東京高の「情熱の日」実行委員会が立ち上げたオンライン学園祭の特設サイト(限定公開)。当日までのカウントダウン画像、出演団体の紹介、「情熱の日」の学習資料など、全て生徒が考え、運営した
東京高の「情熱の日」実行委員会が立ち上げたオンライン学園祭の特設サイト(限定公開)。当日までのカウントダウン画像、出演団体の紹介、「情熱の日」の学習資料など、全て生徒が考え、運営した

 オンライン学園祭では、クラスやクラブ、委員会ごとに30分の映像を作成。3日間にわたり、インターネットで各映像を放映することに決めた。また各映像は、国連が示す17項目の「SDGs(持続可能な開発目標)」をテーマにした作品と定め、映画や模擬番組など、映像の種類は問わないことにした。
 
 初めての映像制作は、困難の連続だった。
 
 “何を伝えたいか”と何度も話し合いを重ね、脚本を練り上げていった。衣装や小道具も自分たちの手で作った。撮影班は一つ一つのカメラアングルにもこだわった。
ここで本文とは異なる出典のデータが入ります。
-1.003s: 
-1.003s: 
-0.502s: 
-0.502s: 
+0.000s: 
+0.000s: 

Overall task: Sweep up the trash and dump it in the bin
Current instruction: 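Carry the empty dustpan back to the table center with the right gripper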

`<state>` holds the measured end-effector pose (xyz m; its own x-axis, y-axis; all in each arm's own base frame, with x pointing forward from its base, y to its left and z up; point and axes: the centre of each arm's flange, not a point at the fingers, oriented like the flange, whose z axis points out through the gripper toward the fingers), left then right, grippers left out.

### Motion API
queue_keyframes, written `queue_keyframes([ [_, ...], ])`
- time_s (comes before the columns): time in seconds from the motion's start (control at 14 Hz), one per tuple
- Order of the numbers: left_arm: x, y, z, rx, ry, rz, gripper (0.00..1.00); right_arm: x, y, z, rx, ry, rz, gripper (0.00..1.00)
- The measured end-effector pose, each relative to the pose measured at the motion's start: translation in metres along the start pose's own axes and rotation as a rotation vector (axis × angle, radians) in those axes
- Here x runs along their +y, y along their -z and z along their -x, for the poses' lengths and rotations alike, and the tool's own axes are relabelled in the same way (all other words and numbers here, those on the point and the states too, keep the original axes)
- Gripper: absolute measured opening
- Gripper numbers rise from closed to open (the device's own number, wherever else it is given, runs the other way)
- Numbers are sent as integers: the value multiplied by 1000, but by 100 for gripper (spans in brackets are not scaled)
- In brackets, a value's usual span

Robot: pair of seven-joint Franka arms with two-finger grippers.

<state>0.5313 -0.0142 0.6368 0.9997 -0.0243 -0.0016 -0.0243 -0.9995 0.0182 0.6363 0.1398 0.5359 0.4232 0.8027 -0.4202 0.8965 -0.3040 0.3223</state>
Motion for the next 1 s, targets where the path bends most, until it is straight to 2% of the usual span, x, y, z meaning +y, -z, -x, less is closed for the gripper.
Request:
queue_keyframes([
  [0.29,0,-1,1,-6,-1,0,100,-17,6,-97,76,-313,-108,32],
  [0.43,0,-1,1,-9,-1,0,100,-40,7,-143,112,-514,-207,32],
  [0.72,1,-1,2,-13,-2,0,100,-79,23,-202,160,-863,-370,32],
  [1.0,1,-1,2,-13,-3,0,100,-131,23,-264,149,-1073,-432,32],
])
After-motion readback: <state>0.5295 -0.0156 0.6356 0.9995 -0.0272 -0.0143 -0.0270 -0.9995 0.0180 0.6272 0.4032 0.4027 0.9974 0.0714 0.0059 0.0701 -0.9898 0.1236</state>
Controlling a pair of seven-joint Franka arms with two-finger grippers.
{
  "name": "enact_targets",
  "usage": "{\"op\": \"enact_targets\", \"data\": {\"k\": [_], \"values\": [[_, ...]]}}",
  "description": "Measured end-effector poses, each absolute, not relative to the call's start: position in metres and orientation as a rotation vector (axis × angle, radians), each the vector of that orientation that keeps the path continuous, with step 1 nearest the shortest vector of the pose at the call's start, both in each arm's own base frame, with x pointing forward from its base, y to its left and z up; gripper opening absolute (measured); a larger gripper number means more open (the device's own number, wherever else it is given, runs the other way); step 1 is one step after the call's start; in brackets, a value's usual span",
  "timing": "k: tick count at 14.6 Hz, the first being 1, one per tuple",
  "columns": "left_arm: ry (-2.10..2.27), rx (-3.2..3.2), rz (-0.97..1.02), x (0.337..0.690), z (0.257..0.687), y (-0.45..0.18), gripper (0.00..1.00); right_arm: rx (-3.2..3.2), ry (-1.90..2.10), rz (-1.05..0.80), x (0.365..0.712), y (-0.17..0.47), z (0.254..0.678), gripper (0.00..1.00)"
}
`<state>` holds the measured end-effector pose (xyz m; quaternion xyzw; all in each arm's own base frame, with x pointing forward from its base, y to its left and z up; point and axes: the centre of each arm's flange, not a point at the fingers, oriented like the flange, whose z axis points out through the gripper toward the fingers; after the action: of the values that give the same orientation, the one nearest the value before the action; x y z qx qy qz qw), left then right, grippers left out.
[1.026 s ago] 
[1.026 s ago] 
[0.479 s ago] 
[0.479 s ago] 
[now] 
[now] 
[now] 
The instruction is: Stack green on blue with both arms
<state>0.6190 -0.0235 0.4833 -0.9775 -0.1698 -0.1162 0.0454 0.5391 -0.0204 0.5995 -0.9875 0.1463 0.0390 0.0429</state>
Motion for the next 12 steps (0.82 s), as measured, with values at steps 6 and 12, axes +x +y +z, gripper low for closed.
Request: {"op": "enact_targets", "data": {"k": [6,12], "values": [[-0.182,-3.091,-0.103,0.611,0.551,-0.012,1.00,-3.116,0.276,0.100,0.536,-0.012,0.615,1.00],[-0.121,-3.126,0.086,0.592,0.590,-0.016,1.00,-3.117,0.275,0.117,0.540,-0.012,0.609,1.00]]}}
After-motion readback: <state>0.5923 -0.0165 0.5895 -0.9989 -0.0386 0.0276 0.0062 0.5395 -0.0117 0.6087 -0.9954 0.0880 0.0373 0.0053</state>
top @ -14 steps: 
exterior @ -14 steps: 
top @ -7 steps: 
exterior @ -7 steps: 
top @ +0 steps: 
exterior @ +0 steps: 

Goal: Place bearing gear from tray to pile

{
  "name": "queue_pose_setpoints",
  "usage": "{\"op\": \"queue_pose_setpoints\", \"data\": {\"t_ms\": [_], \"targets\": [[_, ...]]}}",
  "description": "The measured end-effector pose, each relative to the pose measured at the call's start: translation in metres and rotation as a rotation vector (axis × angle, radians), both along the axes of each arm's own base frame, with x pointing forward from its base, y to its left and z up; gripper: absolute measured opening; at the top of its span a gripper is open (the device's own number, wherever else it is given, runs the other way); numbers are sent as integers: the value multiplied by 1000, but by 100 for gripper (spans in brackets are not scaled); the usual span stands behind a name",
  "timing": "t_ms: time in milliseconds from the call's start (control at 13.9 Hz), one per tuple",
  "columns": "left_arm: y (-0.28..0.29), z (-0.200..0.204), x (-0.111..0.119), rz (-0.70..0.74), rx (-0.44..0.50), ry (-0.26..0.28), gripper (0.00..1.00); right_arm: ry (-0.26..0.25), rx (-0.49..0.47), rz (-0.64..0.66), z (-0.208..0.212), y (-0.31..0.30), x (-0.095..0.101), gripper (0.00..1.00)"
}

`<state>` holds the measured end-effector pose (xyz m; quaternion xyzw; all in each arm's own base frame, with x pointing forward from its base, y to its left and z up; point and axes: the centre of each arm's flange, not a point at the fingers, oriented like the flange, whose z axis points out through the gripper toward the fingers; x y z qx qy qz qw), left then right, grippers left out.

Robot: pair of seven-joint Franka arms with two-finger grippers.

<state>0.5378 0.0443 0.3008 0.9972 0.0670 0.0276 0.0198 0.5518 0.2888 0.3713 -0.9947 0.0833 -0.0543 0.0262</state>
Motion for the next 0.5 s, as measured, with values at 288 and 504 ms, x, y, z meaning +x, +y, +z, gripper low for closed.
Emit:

小道具の作成、撮影、動画の編集――“オンライン学園祭”で披露する映像作品のために、準備を進める東京高の生徒たち。どのクラス・クラブ・委員会も魅力にあふれる作品を手掛けた
小道具の作成、撮影、動画の編集――“オンライン学園祭”で披露する映像作品のために、準備を進める東京高の生徒たち。どのクラス・クラブ・委員会も魅力にあふれる作品を手掛けた

 
 こうして学園祭当日、英知と努力が光る映像作品が出そろった。
 
 教員たちは「想像を超える作品の数々に驚きました」と口をそろえる。
 
 今回の学園祭では「創価アカデミー賞」を設置し、優秀な映像作品をたたえている。中でも「最優秀作品賞」に輝いた『32DAYS――シェルターでの日記』(3年2組制作)は、大きな反響を呼んだ。
 
 この作品は、爆撃に遭った町の市民たちが避難先のシェルターで必死に生きる32日間を描いた短編映画。シェルター内では感染症が広がる中、市民は身分の差によって、限られた食料や物品を争うことに。主人公の青年は、不平等を目の当たりにし、“犠牲の上に生きる苦しみ”を知る。主人公が懸命に皆へ協調を働き掛け、それぞれの“正義”を掲げて対立していた人々の心を一つにする――。
 
 厚みのある内容だけでなく、工夫を凝らした舞台セットや衣装、画角や映像の間といった細部にまでこだわった力作だった。 
 
 “総監督”を務めた董福煌さん(3年)は語る。
 
 「クラスの皆で真剣に話し合い、脚本を何度も修正し、撮影し直して、最後まで妥協せずに作り上げました。“負けじ魂ここにあり”と胸を張れます!」
 
 実行委員長の渡邊隆志さん(3年)と石村美紀さん(同)は振り返った。
 
 「今までにない新しいものをつくる喜びが、学園中に満ちていました。苦労は絶えませんでしたが、“やって良かった”と心から言えます」

私たちはパイオニア(開拓者)!

 生徒たちはコロナ禍で昨年までとは違った日々を強いられている。それでも、不満や閉塞感ばかりにとらわれず、学園生は「新たな伝統を創り出すパイオニア(開拓者)」との自覚を持って、“今できること”に精いっぱい挑戦している。その負けじ魂光る日々が、一人一人の可能性を引き出している。